Discussion and Decision
[¶20] The Trucking Companies appeal the Board's determination that Snuffer had obtained a work-related injury and that he was entitled to workmen's compensation. As this Court has stated:
The Worker's Compensation Board, as the trier of fact, has a duty to issue findings of fact that reveal its analysis of the evidence and that are specific enough to permit intelligent review of its decision.... "In reviewing a worker's compensation decision, an appellate court is bound by the factual determinations of the Board and may not disturb them unless the evidence is undisputed and leads inescapably to a contrary conclusion." . . . We examine the record only to determine whether there is substantial evidence and reasonable inferences that can be drawn therefrom to support the Worker's Compensation Board's findings and conclusion. We will not reweigh the evidence or reassess witness credibility.Wright Tree Serv. v. Hernandez, 907 N.E.2d 183, 186 (Ind.Ct.App. 2009) (citations omitted). "'As to the Board's interpretation of the law, an appellate court employs a deferential standard of review of the interpretation of a statute by an administrative agency charged with its enforcement in light of its expertise in the given area.'" Id. (quoting Christopher R. Brown, D.D.S., Inc. v. Decatur County Memorial Hosp., 892 N.E.2d 642, 646 (Ind. 2008)). The Board will only be reversed if it incorrectly interpreted the Act. Id.

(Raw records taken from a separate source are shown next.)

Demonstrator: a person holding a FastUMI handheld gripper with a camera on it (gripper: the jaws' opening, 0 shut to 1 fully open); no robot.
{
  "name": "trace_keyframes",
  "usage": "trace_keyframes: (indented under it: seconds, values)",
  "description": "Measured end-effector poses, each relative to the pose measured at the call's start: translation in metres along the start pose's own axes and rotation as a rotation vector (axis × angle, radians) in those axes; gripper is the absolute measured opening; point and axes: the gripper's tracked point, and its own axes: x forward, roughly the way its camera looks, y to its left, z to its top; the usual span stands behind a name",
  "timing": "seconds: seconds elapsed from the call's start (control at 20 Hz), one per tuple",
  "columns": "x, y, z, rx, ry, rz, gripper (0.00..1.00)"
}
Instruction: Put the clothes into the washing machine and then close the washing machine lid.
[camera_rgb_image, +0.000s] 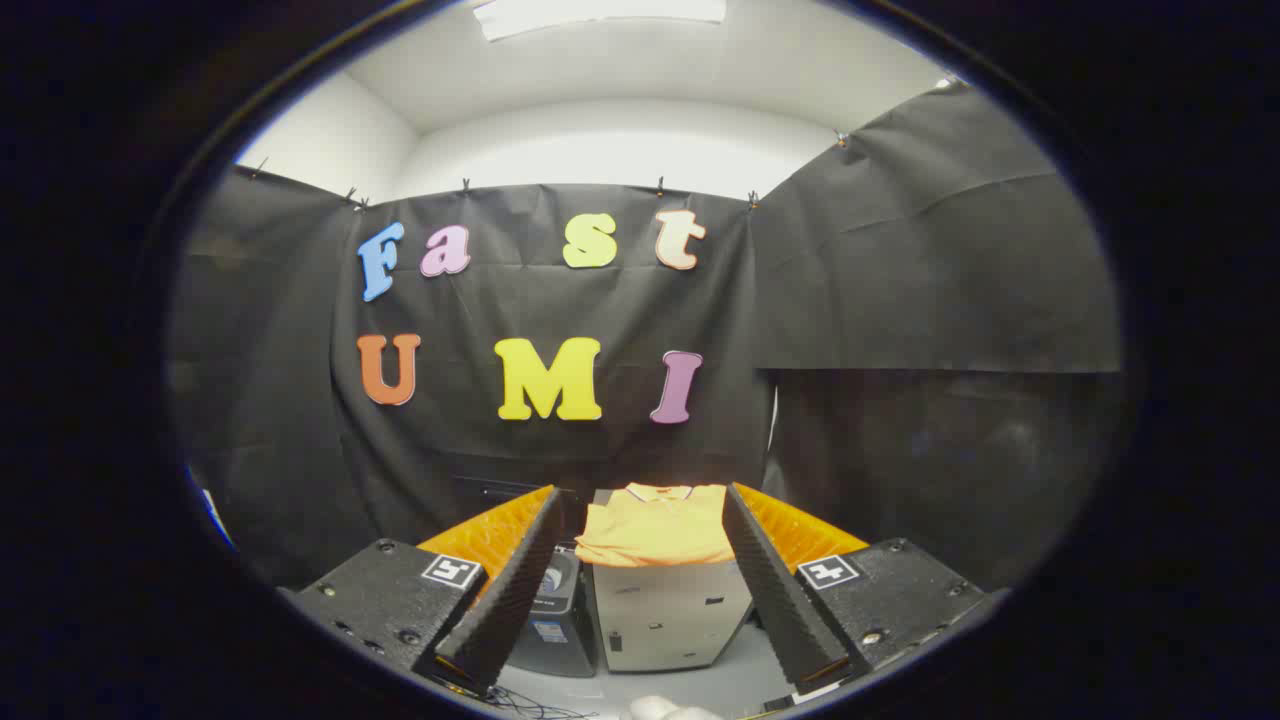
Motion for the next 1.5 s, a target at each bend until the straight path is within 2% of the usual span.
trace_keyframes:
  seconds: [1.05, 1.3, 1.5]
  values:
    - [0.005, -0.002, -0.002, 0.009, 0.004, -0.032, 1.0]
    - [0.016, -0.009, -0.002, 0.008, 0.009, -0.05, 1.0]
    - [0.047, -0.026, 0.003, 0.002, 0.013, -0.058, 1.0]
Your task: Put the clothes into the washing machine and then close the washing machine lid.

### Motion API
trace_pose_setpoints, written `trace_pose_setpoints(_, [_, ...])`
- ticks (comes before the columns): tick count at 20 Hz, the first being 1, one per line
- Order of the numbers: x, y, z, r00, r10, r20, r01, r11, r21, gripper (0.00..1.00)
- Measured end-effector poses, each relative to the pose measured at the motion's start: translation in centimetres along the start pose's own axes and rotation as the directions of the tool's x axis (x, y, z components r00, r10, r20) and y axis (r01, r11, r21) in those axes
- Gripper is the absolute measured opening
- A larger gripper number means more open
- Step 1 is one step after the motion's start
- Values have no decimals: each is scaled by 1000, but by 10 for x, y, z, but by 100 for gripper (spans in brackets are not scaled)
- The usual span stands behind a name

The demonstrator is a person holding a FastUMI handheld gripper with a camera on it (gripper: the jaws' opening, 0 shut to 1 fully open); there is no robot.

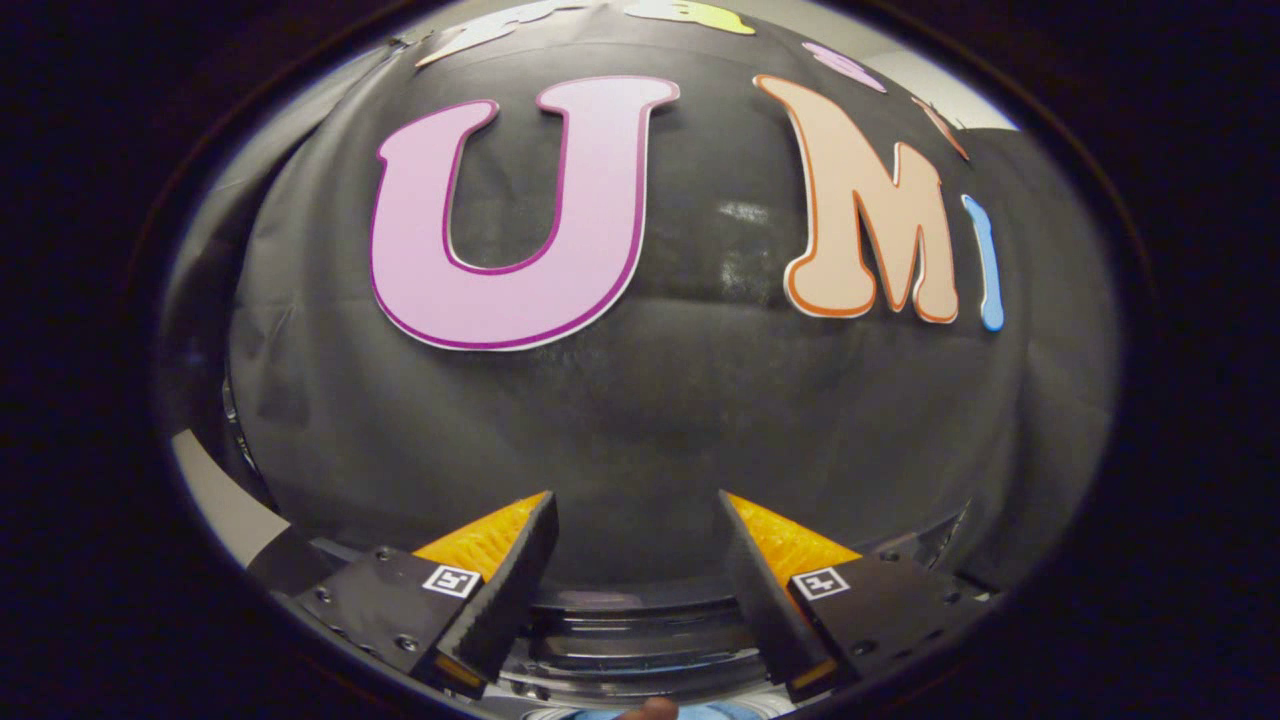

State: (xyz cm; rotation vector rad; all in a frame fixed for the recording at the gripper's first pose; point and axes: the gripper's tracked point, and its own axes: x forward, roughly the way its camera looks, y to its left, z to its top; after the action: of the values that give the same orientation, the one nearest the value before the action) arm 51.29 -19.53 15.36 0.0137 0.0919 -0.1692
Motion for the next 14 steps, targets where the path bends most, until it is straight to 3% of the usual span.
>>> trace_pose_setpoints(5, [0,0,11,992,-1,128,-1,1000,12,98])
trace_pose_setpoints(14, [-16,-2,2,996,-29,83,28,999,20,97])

Issue One: Evidence Presented to Dr. Divers
[¶21] On appeal, the Trucking Companies first assert that the Hearing Member erred when it prevented them from presenting Dr. Lieber's supplemental report and video footage from the truck stop to Dr. Divers. In particular, the Trucking Companies contend that the "decision to exclude the crucial [security footage] and Dr. Lieber's supplemental report removed any reasonable expectation of fairness and neutrality of the Board examiner's review." Appellants' Br. at 24. The Trucking Companies contend that the "video in particular would have given direct information bearing on the alleged mechanism of injury as well as a contemporaneous view of the severity of the alleged injury[.]" Id. They further assert that, had Dr. Divers reviewed Dr. Lieber's supplemental report and the video footage, "he may well have come to a different conclusion." Id. at 25. They therefore maintain that, had Dr. Divers reviewed the excluded material, he might have changed his opinion and concluded that Snuffer did not suffer a work-related injury, which, in turn, might have caused the Hearing Member and then the Board to also change their opinions.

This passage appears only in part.